Startled, his mind jumped - and all the lights were suddenly gone. He tried to scream, but nothing came out except the smell of dust.
> You are such a blonde, it’s practically surreal, Lucy said, fondly contemptuous. Never mind, it’s all done. Just as well you got me to look after me, you big—
And then light (horrible, crude, painful) exploded all around him. Frantically he closed his eyes, but it had all gone.
‘On your feet,’ someone was shouting; they’d pulled the tea cosy off his head, ripped out the needles from his hands, undone the clamps around his feet. Their actions had all the signs off setting someone free, and the exact opposite effect. Gordon couldn’t struggle; he didn’t even know how to, because his stupid little human body was so small and flat, and there weren’t any controls to make it do what he wanted. ‘Lucy
!’ he tried to yell, but nothing came out except sound. Then one of the soldiers stamped down hard on his foot, and he stopped trying.

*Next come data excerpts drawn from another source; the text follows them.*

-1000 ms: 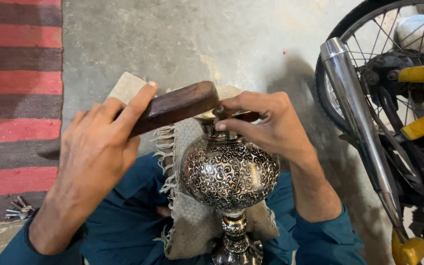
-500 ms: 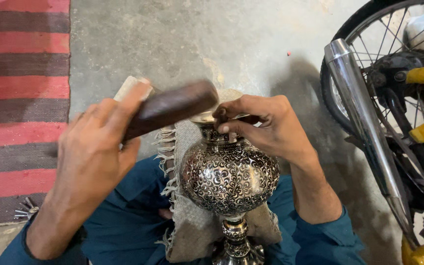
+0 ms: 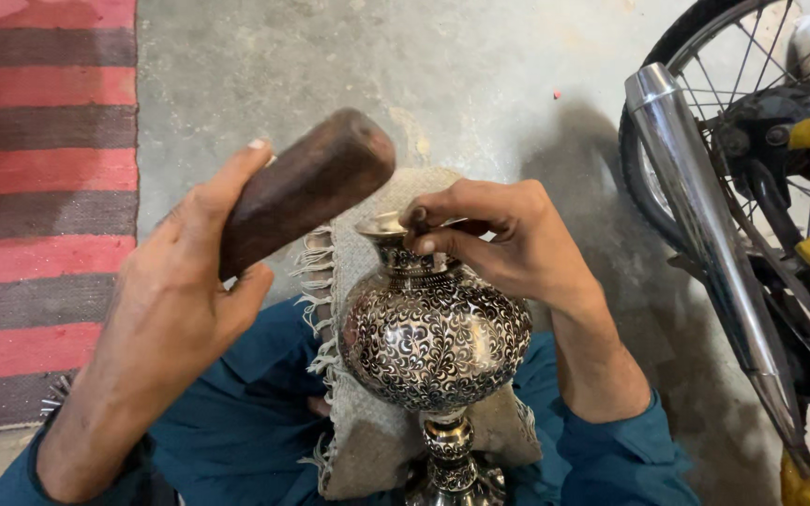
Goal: The person sits on the floor with an engraved metal vase resting on a cloth cushion and hammers a punch against the vase's rim and neck with a wooden mallet, rotating the vase to work around it. They briefly reposition the vase and continue hammering along the rim.
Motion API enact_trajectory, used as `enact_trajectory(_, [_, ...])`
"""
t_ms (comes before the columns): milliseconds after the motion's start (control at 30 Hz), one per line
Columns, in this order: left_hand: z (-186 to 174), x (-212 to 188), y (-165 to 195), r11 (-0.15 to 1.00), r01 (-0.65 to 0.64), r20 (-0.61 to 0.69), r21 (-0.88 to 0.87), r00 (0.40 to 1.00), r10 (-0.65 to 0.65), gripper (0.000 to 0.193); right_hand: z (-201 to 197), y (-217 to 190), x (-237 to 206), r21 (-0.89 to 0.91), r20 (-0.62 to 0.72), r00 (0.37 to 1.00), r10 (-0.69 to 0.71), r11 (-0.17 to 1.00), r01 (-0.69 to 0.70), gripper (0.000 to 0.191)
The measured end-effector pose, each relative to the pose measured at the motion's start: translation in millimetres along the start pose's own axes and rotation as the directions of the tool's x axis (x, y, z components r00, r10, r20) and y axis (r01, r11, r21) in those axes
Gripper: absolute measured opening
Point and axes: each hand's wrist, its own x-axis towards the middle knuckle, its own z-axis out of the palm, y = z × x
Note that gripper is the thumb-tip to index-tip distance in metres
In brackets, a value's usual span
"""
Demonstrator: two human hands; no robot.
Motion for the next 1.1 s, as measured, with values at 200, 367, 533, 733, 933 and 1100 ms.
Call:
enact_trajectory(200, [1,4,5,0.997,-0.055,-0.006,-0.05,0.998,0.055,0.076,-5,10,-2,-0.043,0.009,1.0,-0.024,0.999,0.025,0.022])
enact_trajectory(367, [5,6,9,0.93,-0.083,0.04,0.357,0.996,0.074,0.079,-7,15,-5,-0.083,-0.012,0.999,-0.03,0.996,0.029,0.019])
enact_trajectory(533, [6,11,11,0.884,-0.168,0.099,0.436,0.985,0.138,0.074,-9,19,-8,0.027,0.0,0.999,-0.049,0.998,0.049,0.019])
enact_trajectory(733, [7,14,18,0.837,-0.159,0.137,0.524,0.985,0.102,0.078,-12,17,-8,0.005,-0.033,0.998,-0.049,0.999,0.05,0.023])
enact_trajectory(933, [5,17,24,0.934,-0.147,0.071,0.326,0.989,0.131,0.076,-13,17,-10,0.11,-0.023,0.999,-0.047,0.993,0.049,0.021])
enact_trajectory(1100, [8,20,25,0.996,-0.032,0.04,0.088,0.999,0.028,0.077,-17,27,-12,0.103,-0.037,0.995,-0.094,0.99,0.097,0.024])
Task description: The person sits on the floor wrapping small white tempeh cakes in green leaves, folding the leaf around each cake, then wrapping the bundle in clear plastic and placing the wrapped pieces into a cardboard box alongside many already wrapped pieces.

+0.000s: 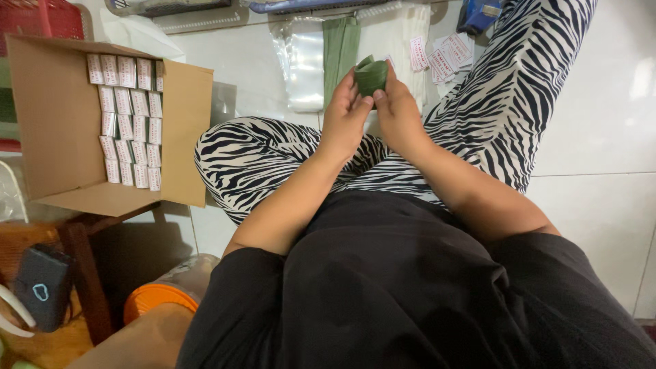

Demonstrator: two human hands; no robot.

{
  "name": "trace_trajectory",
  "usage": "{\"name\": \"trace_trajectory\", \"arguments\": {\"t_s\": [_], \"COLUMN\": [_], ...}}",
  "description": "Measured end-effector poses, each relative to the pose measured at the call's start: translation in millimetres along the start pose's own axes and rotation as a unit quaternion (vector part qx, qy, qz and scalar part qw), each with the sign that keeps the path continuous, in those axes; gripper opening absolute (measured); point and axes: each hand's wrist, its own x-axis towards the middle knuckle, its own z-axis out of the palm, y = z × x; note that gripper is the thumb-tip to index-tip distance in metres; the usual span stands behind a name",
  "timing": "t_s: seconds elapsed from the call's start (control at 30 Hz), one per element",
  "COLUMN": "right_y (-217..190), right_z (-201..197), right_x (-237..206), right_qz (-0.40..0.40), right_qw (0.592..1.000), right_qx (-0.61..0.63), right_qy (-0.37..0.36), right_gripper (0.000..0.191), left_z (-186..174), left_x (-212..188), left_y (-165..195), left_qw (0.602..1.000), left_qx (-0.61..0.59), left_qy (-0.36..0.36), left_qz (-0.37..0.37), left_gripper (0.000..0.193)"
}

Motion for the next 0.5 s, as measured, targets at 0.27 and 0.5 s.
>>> {"name": "trace_trajectory", "arguments": {"t_s": [0.27, 0.5], "right_y": [10, 0], "right_z": [-12, -35], "right_x": [26, 47], "right_qz": [0.113, 0.205], "right_qw": [0.979, 0.918], "right_qx": [0.153, 0.311], "right_qy": [-0.069, -0.136], "right_gripper": [0.047, 0.042], "left_z": [-14, -33], "left_x": [15, 31], "left_y": [0, 2], "left_qw": [0.999, 0.996], "left_qx": [0.033, -0.031], "left_qy": [0.031, -0.007], "left_qz": [-0.018, -0.08], "left_gripper": [0.054, 0.051]}}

‘Four dragons,’ Mr Willis said cheerfully. ‘It’s like I always say. Stand still long enough with your mouth open, and some bugger’ll come and stick chocolate in it.’
The four dragons scowled horribly at him, but that was all. They stood in the middle of the floor of the big, high, empty room like exhibits in the Natural History Museum, while a dozen or so white-coated extras fluttered round them with clipboards and things that went beep. In the far corner, Paul, Zelda and Neville shuffled their feet nervously and tried not to think about the machine guns being pointed at them by four not-very-nice-looking soldiers.
‘Of course,’ Mr Willis went on, ‘if I had a fifth dragon I could link ’em all up in series, and then I wouldn’t need any relay stations or boosters at all. Hey,’ he called out, ‘Your Imperial Majesty. Do you think there’s any chance of some of your loyal subjects coming down here trying to save your Imperial arse? Hope so.’ He spread his arms. ‘As you can see, we’ve got the room.’
Zelda was looking at the latest piece of machinery to be wheeled in. It looked like an ordinary digger, except that where the bucket should have been there was a big circular saw on one arm and a heavy-duty road drill on the other. There were three whitecoats standing next to it. One of them had his nose in what she took to be the owner’s manual, and the other two were trying to grab it from him. In spite of herself, Zelda wanted to smile. When the evils that plagued mankind escaped from Pandora’s box, she reflected, the small, quiet creature that got left behind to be humanity’s sole source of help and solace wasn’t Hope, as the story books said. It was Incompetence.